To quantify alignment, the paper reports two metrics. The first is the Pearson correlation coefficient between simulated and real per-task success rates. The second is a metric the authors introduced called Mean Maximum Rank Violation (MMRV), which measures how often the simulated evaluation ranks two policies in the wrong order relative to their real-world performance, weighting each violation by the real-world performance margin between the mis-ordered policies. MMRV directly captures the property that matters most in practice, whether the benchmark would lead a researcher to pick the better policy [1].
Across the evaluated policies and tasks, SIMPLER showed strong agreement with reality. For the Google robot under the Visual Matching setup, the paper reports a Pearson correlation of roughly 0.92 and an MMRV of about 0.06, indicating that the simulated rankings closely matched the real ones [1]. Correlations for the BridgeData V2 (WidowX) tasks were also strong, though they varied more across individual tasks [1][2]. These results support using SIMPLER as a low-cost screening tool: a policy that performs well in SIMPLER is likely, though not guaranteed, to perform well on the matching real robot.
Because it removes the need for physical hardware while remaining predictive, SIMPLER was quickly adopted as a default evaluation for vision-language-action models. The benchmark is commonly cited as "SimplerEnv," after its software repository and project page [2].

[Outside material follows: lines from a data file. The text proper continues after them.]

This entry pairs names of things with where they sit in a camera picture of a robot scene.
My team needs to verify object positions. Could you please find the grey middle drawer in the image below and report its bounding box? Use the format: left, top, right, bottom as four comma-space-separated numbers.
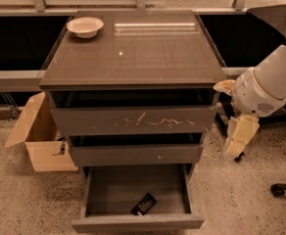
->
70, 144, 203, 166

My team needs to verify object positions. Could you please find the black office chair base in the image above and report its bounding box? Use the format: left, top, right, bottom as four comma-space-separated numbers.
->
270, 183, 286, 197

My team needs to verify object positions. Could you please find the open cardboard box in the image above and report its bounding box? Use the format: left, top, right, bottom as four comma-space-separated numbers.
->
5, 92, 78, 172

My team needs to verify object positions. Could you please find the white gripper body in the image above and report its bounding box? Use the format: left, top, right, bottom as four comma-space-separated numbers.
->
232, 68, 286, 118

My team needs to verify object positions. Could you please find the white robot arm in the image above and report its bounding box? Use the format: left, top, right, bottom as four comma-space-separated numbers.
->
214, 28, 286, 158

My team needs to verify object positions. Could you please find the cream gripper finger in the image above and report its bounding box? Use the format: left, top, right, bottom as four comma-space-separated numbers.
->
223, 114, 260, 159
214, 79, 235, 96

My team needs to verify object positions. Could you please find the grey top drawer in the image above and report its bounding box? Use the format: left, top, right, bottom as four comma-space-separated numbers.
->
51, 107, 215, 136

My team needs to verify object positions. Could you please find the grey three-drawer cabinet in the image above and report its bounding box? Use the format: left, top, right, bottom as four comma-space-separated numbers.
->
38, 9, 230, 188

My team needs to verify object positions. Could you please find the grey open bottom drawer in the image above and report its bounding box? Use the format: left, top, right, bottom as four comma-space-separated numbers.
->
71, 164, 204, 233

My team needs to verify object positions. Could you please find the black rolling stand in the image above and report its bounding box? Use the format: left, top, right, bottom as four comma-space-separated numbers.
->
215, 93, 286, 162

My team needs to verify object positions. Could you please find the black rxbar chocolate bar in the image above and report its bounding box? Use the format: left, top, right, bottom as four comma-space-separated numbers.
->
131, 193, 157, 215

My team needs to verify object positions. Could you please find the white paper bowl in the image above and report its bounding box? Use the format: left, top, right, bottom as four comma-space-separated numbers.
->
67, 17, 104, 39

OpenVLA, an open-source 7-billion-parameter VLA released in 2024, used SIMPLER among its evaluations and reported outperforming the much larger 55-billion-parameter RT-2-X across the WidowX and Google robot tasks, illustrating how the benchmark lets smaller open models be compared against proprietary baselines without real-robot access [3]. Subsequent models including Octo, the pi-0 (also written pi-zero) flow-based policy from Physical Intelligence, SpatialVLA, and CogACT have likewise reported SIMPLER numbers, typically broken out across the individual Google robot and WidowX tasks and aggregated under the Visual Matching and Variant Aggregation settings [3][4][5]. In these comparisons SIMPLER serves as the sim-to-real-aligned counterpart to in-simulation-only suites, giving readers a sense of how a policy might transfer to the physical platforms it was modeled on.
It is worth noting that SIMPLER is a proxy, not a replacement for real evaluation. Reported success rates depend on the specific checkpoint, action space, and inference settings used, and the community has observed that some policies score differently in SIMPLER than expected, which keeps real-robot confirmation relevant for high-stakes claims [3][7].
SIMPLER occupies a specific niche in the landscape of manipulation benchmarks. It is most often paired with LIBERO, a simulated benchmark built on the robosuite and MuJoCo stack that offers task suites for testing spatial understanding, object generalization, goal-conditioned behavior, and long-horizon tasks. The two are complementary: LIBERO probes a policy's breadth across many procedurally varied simulated tasks, while SIMPLER probes how well simulated success predicts real success on a small number of carefully matched real-robot tasks. Many VLA papers report both, using LIBERO for capability coverage and SIMPLER for sim-to-real alignment [4][5].
SIMPLER is also tightly connected to the data and policies of the Open X-Embodiment collaboration. The Google robot tasks correspond to the Fractal/RT-1 data, and the WidowX tasks correspond to BridgeData V2, both of which are major components of the Open X-Embodiment dataset used to train cross-embodiment policies such as RT-1-X and RT-2-X [1][2]. By mirroring those exact platforms, SIMPLER provides a natural simulated testbed for policies trained on that data. In the broader picture, SIMPLER sits alongside real-robot evaluation as the cheap front end of a two-stage process: rapid, reproducible screening in simulation, followed by confirmation on the physical robot when it counts [1][2].